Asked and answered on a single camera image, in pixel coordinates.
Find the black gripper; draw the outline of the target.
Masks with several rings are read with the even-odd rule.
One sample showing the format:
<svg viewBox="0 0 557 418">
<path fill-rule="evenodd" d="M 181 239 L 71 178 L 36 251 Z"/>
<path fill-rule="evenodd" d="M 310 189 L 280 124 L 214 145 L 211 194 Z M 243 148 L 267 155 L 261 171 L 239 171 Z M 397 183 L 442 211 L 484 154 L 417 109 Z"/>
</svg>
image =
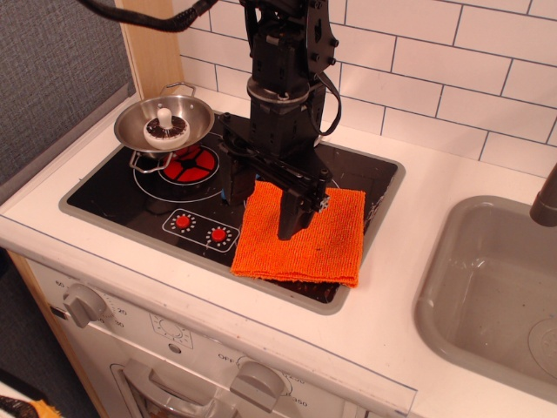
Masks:
<svg viewBox="0 0 557 418">
<path fill-rule="evenodd" d="M 224 200 L 237 206 L 254 192 L 256 176 L 277 186 L 280 199 L 278 238 L 289 240 L 325 209 L 325 186 L 332 173 L 314 151 L 321 131 L 325 90 L 297 97 L 271 91 L 251 92 L 250 115 L 218 116 L 223 126 L 219 169 Z"/>
</svg>

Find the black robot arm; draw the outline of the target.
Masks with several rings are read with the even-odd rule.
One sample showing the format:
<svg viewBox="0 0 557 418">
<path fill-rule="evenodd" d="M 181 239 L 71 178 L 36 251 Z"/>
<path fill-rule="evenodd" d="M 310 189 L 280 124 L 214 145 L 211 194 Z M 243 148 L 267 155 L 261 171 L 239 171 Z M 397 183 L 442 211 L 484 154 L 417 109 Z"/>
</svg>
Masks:
<svg viewBox="0 0 557 418">
<path fill-rule="evenodd" d="M 247 82 L 249 118 L 224 113 L 219 150 L 225 200 L 250 197 L 257 177 L 281 192 L 278 238 L 306 229 L 328 205 L 330 169 L 318 157 L 317 140 L 332 134 L 340 119 L 322 129 L 325 95 L 339 95 L 326 75 L 339 40 L 332 34 L 327 1 L 244 1 L 252 58 Z"/>
</svg>

++++

• Your objective
A bare number is the whole answer: how many lines in the listing hold the string "Find".

• Exercise output
2